In the data, find each line where the word "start" appears and list that line.

Dataset excerpt ▸

________________________

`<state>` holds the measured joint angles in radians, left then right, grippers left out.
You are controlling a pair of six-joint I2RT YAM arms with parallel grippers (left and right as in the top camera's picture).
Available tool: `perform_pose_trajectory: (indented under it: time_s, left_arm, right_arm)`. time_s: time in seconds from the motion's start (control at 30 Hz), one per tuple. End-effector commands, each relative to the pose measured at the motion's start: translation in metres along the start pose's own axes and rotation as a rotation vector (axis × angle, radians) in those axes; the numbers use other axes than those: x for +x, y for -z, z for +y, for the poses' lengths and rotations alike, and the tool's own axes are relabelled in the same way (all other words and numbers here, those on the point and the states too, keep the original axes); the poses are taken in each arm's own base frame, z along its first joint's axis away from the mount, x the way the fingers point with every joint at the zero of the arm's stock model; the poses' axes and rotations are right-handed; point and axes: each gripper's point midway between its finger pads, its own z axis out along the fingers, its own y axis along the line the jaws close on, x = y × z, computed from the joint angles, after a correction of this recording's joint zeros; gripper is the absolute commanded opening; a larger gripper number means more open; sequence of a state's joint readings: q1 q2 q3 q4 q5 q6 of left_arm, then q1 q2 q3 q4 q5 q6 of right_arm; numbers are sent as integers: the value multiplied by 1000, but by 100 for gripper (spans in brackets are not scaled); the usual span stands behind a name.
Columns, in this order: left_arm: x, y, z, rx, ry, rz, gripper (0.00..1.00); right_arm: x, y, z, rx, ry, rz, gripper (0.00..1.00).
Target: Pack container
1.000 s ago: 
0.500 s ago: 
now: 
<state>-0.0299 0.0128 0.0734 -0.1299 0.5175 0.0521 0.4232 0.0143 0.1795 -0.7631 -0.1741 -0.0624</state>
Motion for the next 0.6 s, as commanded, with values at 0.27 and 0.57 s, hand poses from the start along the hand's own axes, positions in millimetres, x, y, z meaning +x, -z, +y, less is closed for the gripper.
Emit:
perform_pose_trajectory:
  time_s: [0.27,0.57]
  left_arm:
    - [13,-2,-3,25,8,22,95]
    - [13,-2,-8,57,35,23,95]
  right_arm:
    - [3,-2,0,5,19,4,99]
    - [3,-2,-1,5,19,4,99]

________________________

Answer ▸
Available tool: `perform_pose_trajectory: (indented under it: time_s, left_arm, right_arm)`. time_s: time in seconds from the motion's start (control at 30 Hz), one per tuple. End-effector commands, each relative to the pose measured at the motion's start: translation in metres along the start pose's own axes and rotation as a rotation vector (axis × angle, radians) in those axes; the numbers use other axes than those: x for +x, y for -z, z for +y, for the poses' lengths and rotations alike, and the tool's own axes are relabelled in the same way (all other words and numbers here, those on the point and the states too, keep the original axes); the poses are taken in each arm's own base frame, z along its first joint's axis away from the mount, x the way the fingers point with every joint at the zero of the arm's stock model; the poses' axes and rotations are right-handed; point and axes: each gripper's point midway between its finger pads, its own z axis out along the fingers, its own y axis along the line the jaws close on, x = y × z, computed from the joint angles, after a correction of this recording's joint zeros; gripper is the absolute commanded opening; a larger gripper number means more open; sequence of a state's joint readings: q1 q2 q3 q4 q5 q6 of left_arm, then q1 q2 q3 q4 q5 q6 of right_arm; numbers are sent as integers: the value multiplied by 1000, but by 100 for gripper (spans in brackets are not scaled); the usual span stands behind a name.
Motion for the next 0.6 s, as commanded, with values at 0.27 and 0.57 s, hand poses from the start along the hand's own axes, positions in millimetres, x, y, z meaning +x, -z, +y, less is closed for the gripper.

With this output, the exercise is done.